Down to the last line below, write out every line exactly, starting with the one that contains "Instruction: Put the" and leaving out the pictures.

——

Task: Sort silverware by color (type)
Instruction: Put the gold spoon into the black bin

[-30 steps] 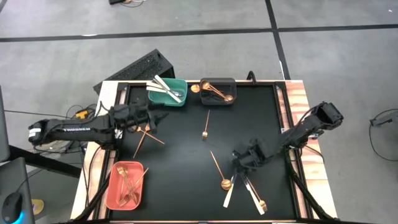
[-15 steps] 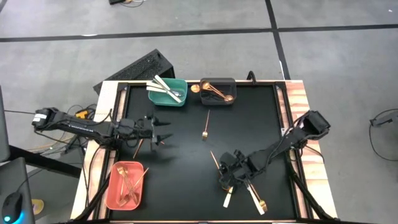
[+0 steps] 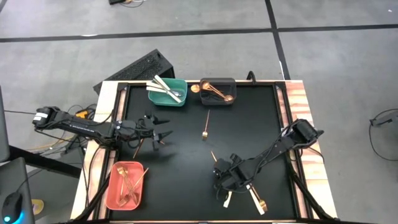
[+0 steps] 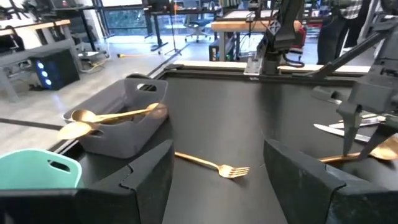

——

## TASK OUTPUT
Instruction: Put the gold spoon into the black bin

[-30 steps] 
[-15 steps] 
[+0 steps] 
[+0 steps] 

This output completes the exercise.